Tuesday, June 9, 2009

Maverick Guy Martin ready for Isle of Man TT

In the back of a transit van sits a man with satanic sideburns and a packet of Russian Caravan tea. He used to take tablets to keep awake on Grimsby docks, but now survives on the life-affirming fix of the near-death experience. He is the last of the working-class heroes.
For most of the year Guy Martin fixes trucks. Then, for two weeks in June, he is fĂȘted by the thousands flocking to the Isle of Man for the TT festival. “I think it was Laurel and Hardy who said, 'Don't believe the hype,'” he said. “I get a lot of smoke blown up my a*** here, but then I go back to work and the lads don't give a s***. Some go back to polishing their motorhomes; they don't like it when I say that, but it's true.”
The TT still splits opinion. To some it is a twisted mongrel of a race, an outdated throwback of recycled tragedy. To others it is racing in its purest form, along wall-lined roads marked by memorials for those who duelled and died.

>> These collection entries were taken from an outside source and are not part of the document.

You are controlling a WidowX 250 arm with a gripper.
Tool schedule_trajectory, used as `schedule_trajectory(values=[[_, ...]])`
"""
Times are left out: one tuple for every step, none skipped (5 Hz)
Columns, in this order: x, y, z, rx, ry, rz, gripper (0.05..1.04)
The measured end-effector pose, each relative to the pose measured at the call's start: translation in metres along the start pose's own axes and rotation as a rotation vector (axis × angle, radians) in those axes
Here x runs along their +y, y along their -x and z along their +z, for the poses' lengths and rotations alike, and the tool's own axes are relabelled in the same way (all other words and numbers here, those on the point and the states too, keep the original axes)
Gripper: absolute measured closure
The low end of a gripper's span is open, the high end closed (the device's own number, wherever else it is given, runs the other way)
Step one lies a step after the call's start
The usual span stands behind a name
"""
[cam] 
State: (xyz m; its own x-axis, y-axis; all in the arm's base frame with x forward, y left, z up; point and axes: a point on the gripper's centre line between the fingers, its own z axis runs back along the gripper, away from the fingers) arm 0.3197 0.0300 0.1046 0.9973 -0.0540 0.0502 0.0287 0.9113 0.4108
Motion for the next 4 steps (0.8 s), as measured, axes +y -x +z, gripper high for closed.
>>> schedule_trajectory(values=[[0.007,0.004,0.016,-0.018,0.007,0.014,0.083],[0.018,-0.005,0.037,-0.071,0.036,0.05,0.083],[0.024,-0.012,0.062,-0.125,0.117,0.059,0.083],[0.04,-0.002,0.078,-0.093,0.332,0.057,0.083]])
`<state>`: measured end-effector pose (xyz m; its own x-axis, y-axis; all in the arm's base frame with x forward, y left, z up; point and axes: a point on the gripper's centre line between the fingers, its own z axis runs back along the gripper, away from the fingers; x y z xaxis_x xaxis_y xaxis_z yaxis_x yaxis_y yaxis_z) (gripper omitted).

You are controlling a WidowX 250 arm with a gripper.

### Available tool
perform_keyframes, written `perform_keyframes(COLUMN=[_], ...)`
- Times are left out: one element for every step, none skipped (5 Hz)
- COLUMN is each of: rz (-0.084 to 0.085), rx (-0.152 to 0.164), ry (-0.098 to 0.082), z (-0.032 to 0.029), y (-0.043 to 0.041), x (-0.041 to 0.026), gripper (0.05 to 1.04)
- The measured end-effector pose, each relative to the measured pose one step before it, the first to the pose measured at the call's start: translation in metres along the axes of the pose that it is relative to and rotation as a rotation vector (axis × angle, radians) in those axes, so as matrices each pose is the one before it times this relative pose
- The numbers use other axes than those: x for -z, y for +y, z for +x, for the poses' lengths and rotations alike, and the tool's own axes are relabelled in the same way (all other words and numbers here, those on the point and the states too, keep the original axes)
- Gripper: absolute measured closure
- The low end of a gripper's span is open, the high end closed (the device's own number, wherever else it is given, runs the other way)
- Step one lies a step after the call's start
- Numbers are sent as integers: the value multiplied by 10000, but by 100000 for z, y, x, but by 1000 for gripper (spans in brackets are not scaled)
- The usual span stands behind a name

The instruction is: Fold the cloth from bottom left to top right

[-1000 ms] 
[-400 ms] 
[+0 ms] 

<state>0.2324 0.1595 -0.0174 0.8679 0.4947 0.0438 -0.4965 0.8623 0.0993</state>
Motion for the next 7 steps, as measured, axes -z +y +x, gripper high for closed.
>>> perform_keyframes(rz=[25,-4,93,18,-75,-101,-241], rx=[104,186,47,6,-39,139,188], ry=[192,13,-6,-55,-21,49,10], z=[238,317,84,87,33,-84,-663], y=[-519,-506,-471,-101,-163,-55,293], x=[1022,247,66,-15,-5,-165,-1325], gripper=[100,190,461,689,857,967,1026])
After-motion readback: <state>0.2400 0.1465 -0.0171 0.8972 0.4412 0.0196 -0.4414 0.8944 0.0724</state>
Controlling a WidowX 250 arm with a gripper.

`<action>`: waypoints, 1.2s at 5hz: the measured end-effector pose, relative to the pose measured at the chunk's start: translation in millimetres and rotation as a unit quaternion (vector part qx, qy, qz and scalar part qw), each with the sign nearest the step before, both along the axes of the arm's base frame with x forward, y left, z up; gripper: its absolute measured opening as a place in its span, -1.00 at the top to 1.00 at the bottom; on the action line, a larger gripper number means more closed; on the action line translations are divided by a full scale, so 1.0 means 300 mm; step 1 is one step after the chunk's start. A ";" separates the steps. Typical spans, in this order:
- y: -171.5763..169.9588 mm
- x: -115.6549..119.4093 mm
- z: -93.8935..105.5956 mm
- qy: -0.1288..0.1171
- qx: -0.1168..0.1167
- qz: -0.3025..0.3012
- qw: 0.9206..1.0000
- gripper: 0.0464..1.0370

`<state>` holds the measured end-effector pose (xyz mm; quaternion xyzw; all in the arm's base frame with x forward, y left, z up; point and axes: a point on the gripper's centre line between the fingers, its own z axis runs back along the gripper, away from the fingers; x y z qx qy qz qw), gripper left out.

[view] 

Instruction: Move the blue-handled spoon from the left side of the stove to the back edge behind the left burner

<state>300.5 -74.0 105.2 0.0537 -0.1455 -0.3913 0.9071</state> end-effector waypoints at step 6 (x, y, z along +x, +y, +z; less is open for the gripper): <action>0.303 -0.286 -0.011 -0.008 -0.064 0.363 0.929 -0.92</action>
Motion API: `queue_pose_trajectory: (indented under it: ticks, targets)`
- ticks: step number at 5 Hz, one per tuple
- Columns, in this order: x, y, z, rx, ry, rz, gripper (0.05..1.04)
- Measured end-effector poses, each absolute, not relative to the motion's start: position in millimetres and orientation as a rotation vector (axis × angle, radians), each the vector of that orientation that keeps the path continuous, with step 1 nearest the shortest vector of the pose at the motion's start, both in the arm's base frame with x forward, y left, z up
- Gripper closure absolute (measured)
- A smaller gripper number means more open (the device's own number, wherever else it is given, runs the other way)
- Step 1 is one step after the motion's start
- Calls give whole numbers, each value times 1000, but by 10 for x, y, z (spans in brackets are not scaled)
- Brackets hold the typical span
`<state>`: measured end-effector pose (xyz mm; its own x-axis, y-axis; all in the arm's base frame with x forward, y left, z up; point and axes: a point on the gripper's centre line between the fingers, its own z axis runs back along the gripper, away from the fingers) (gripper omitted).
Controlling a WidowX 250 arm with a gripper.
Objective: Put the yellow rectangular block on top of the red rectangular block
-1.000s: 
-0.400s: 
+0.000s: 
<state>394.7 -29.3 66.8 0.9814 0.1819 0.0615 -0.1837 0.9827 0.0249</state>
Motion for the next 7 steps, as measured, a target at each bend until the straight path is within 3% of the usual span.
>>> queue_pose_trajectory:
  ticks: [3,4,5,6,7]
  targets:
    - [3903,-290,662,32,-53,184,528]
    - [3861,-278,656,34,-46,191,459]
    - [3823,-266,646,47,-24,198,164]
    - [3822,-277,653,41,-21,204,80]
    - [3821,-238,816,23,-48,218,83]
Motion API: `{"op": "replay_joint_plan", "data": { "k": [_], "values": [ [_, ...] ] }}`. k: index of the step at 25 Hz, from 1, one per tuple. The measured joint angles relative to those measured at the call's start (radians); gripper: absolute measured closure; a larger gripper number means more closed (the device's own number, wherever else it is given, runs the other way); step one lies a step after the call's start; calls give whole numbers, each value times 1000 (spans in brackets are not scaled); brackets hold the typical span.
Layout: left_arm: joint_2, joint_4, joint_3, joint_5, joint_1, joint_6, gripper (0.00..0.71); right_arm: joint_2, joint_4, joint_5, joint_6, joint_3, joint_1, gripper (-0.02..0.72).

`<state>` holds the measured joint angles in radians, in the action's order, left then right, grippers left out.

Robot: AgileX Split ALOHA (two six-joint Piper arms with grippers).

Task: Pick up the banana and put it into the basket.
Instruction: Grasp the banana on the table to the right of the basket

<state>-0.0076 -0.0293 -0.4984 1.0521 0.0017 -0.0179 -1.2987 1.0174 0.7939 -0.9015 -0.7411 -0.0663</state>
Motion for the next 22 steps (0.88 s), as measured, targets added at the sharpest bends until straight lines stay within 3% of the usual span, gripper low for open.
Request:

Today Martin will meet Valentino Rossi, regarded as the greatest bike racer of modern times. The MotoGP world champion is visiting the island for the first time but he will not be racing. The GP stars have not done so since the TT was removed from the calendar three decades ago after the likes of Giacomo Agostini and Barry Sheene turned their backs on it, bemoaning a death toll now standing at 225.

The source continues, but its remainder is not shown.